[What the task asks]
Your answer should be the lines from the start of the records through the line with "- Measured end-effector", copied word for word.

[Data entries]
:::
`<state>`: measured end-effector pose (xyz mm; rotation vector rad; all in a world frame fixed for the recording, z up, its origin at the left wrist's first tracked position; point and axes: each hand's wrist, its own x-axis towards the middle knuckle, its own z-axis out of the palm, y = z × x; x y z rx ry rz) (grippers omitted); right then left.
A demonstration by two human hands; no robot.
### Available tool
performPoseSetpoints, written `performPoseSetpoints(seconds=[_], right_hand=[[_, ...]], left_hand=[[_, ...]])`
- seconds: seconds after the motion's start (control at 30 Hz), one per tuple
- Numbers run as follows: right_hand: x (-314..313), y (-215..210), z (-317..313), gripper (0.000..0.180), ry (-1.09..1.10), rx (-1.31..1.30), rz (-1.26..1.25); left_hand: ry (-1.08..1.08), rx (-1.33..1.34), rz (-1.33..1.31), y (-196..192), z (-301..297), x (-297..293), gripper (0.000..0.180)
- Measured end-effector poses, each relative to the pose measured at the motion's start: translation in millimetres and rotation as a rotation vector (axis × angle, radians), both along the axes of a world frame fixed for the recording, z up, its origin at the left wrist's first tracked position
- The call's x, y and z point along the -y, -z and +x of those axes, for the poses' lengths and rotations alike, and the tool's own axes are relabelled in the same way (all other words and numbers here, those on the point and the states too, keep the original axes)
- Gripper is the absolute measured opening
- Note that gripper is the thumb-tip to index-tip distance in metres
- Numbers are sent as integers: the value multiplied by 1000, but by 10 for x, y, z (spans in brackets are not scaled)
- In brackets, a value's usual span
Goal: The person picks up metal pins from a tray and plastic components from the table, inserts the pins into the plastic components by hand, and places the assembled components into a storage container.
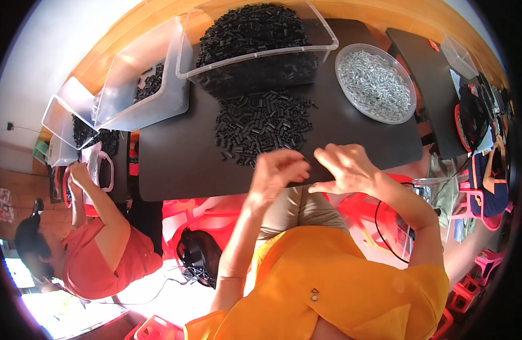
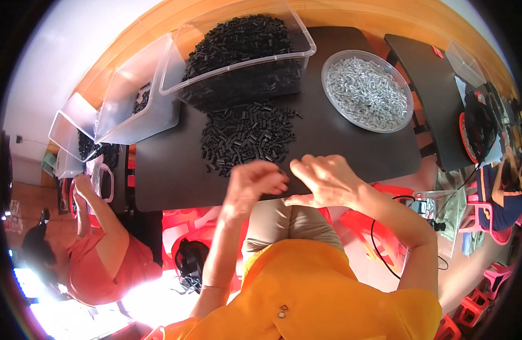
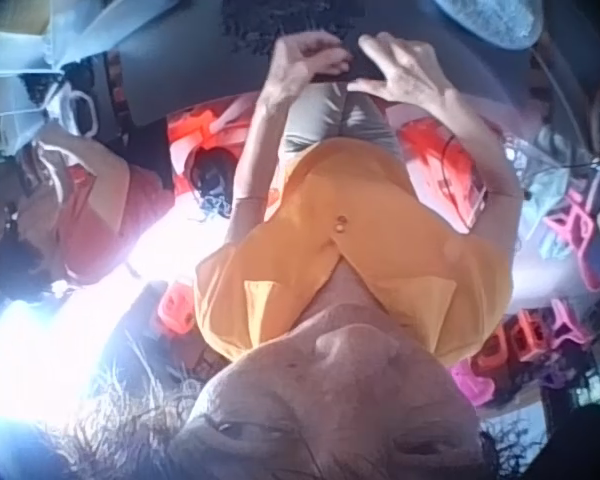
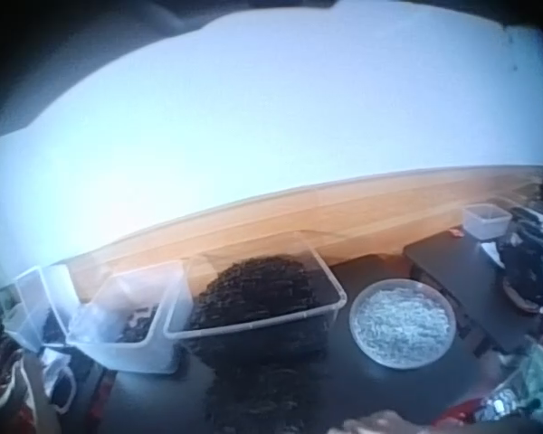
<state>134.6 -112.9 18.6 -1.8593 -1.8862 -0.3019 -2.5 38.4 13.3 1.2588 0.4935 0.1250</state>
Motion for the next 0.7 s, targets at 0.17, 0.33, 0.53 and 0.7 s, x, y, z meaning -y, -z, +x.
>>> performPoseSetpoints(seconds=[0.17,0.33,0.53,0.7], right_hand=[[240,-40,161,36,319,-129,245],[237,136,202,17,480,-234,198],[25,303,335,10,487,-316,166],[-449,381,603,18,490,-360,85]], left_hand=[[-761,505,842,-965,-84,-1072,13],[-883,58,1244,-1369,-53,-2236,40],[-761,262,983,-681,9,-1155,38],[-489,187,571,-67,-12,-245,27]])
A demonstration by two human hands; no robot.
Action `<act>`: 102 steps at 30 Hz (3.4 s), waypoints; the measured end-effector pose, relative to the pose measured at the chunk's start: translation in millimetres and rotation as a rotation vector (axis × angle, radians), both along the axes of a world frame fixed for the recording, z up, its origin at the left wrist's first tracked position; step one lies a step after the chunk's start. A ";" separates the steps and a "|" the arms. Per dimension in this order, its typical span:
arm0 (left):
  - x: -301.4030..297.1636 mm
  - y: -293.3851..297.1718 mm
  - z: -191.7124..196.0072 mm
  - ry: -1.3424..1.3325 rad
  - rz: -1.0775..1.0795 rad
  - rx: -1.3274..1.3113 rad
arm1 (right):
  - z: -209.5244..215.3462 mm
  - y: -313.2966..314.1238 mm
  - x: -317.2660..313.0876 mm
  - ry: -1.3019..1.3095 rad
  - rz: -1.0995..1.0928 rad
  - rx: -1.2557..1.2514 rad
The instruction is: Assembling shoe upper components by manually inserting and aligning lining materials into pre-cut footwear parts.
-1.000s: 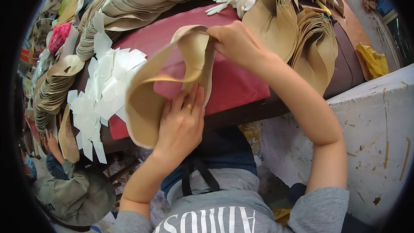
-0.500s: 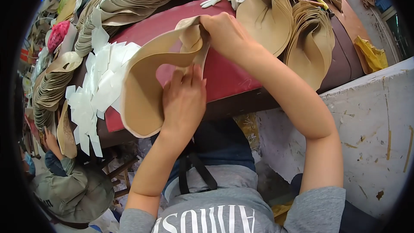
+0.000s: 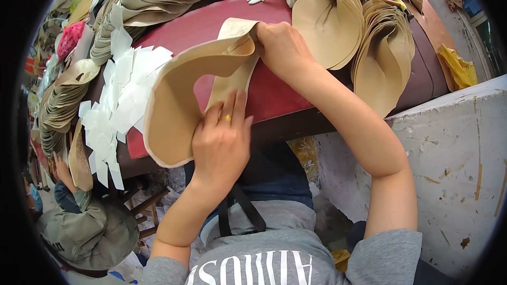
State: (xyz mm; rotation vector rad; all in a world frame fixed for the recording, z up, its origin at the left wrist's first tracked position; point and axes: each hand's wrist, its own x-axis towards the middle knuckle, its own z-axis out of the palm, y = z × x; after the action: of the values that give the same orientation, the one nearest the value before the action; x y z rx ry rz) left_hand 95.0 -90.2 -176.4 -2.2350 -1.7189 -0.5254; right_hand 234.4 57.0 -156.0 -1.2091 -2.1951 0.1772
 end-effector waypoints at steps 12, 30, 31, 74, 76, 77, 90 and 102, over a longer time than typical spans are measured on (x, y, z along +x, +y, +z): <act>-14.7 42.3 -13.3 0.258 0.061 -0.005 | 24.2 -16.2 -34.4 -0.156 0.024 0.023; 11.1 59.7 -14.6 0.274 0.107 -0.202 | 16.0 -18.3 -37.3 -0.294 0.384 0.672; 11.3 58.8 -15.7 0.270 0.109 -0.201 | 16.8 -18.5 -37.5 -0.297 0.387 0.673; 67.1 111.7 8.2 0.686 -0.010 0.278 | -9.1 -9.9 50.1 0.245 -0.290 -0.047; 73.1 111.1 10.3 0.605 -0.024 0.164 | 0.3 -11.4 56.7 0.183 -0.322 -0.058; 76.8 106.9 12.7 0.613 -0.018 0.156 | 7.8 -10.0 65.3 0.255 -0.330 -0.077; 85.3 96.2 35.3 0.683 -0.010 0.185 | -6.8 11.1 87.7 0.345 -0.284 0.155; -103.2 27.6 93.6 0.427 -0.495 -0.226 | 72.5 -93.8 16.0 0.109 0.323 0.168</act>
State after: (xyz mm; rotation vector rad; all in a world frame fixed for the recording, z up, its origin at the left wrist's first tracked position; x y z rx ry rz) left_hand -8.2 -62.6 -82.8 -2.6935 -1.0590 0.0693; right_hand 250.4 -36.8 -83.4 -0.7335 -2.2466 0.1812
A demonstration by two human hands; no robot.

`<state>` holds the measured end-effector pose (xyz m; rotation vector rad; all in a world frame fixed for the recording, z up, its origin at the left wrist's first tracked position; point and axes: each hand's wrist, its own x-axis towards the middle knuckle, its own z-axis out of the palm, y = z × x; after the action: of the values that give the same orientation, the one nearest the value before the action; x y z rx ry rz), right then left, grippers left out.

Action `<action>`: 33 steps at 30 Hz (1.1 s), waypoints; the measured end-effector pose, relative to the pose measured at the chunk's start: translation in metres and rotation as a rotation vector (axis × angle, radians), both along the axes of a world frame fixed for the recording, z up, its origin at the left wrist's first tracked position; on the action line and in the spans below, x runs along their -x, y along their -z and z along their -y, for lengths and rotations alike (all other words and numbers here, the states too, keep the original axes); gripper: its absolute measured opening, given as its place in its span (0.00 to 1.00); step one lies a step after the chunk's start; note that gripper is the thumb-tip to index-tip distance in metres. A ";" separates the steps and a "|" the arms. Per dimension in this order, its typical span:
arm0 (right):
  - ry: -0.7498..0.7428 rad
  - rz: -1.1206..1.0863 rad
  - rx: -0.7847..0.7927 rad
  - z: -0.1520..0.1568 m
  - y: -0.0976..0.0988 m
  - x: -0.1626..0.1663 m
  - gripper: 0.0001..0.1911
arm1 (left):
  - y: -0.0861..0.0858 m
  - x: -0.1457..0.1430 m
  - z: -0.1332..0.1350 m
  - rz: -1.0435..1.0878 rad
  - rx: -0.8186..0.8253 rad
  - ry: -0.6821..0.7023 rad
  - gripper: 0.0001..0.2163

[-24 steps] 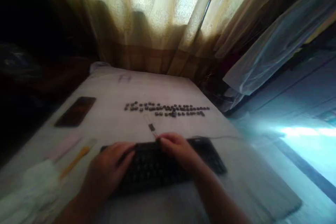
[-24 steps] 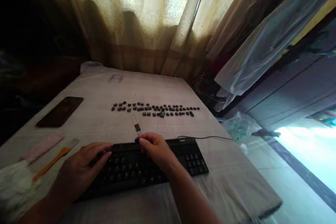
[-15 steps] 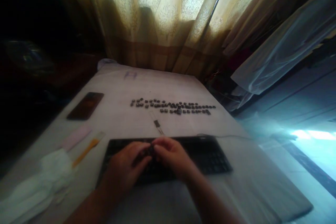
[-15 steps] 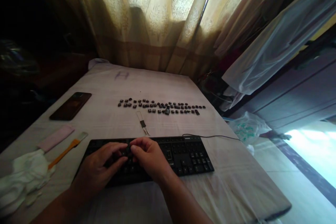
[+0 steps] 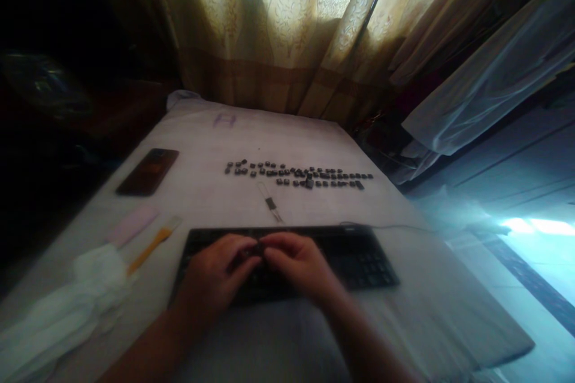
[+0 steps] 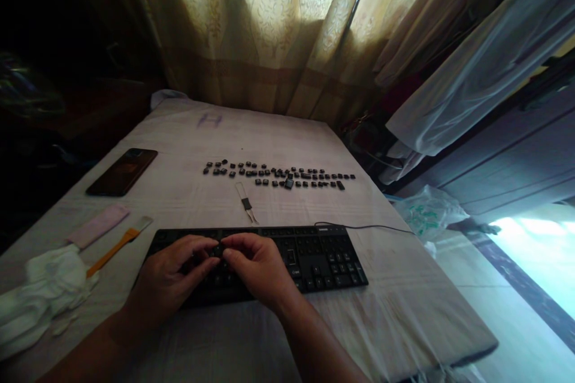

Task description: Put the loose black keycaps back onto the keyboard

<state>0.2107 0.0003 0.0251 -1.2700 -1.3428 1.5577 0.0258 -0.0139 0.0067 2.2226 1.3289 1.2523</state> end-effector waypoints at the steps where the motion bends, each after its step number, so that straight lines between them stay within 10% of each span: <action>1: -0.005 0.019 -0.009 0.000 -0.002 0.000 0.13 | 0.001 0.000 0.000 -0.002 -0.005 0.000 0.07; 15: -0.387 0.558 -0.172 -0.032 -0.041 0.009 0.09 | 0.002 0.008 -0.004 -0.131 -0.083 -0.017 0.13; 33: -0.328 0.289 -0.146 -0.026 -0.024 -0.004 0.10 | 0.003 0.006 -0.005 -0.084 -0.115 0.046 0.07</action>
<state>0.2144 0.0264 0.0489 -1.2653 -1.8926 1.4920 0.0194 -0.0087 0.0033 2.3944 1.2571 1.2618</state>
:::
[Response to this task]
`<state>`: measured end-effector pose (xyz mm; rotation vector rad; all in a world frame fixed for the recording, z up, its origin at the left wrist's first tracked position; point and axes: each hand's wrist, its own x-axis towards the middle knuckle, its own z-axis out of the palm, y = z × x; x y z rx ry rz) (grippers omitted); right then left.
A demonstration by two human hands; no robot.
### Available tool
performPoseSetpoints, written `performPoseSetpoints(seconds=[_], right_hand=[[_, ...]], left_hand=[[_, ...]])`
- seconds: seconds after the motion's start (control at 30 Hz), one per tuple
- Numbers run as follows: right_hand: x (-314..313), y (-215..210), z (-317..313), gripper (0.000..0.180), ry (-1.09..1.10), rx (-1.31..1.30), rz (-1.26..1.25); left_hand: ry (-1.08..1.08), rx (-1.33..1.34), rz (-1.33..1.31), y (-196..192), z (-301..297), x (-297..293), gripper (0.000..0.180)
- Measured end-effector poses, each relative to the pose measured at the motion's start: translation in millimetres and rotation as a rotation vector (axis × angle, radians), both along the axes of a world frame fixed for the recording, z up, its origin at the left wrist's first tracked position

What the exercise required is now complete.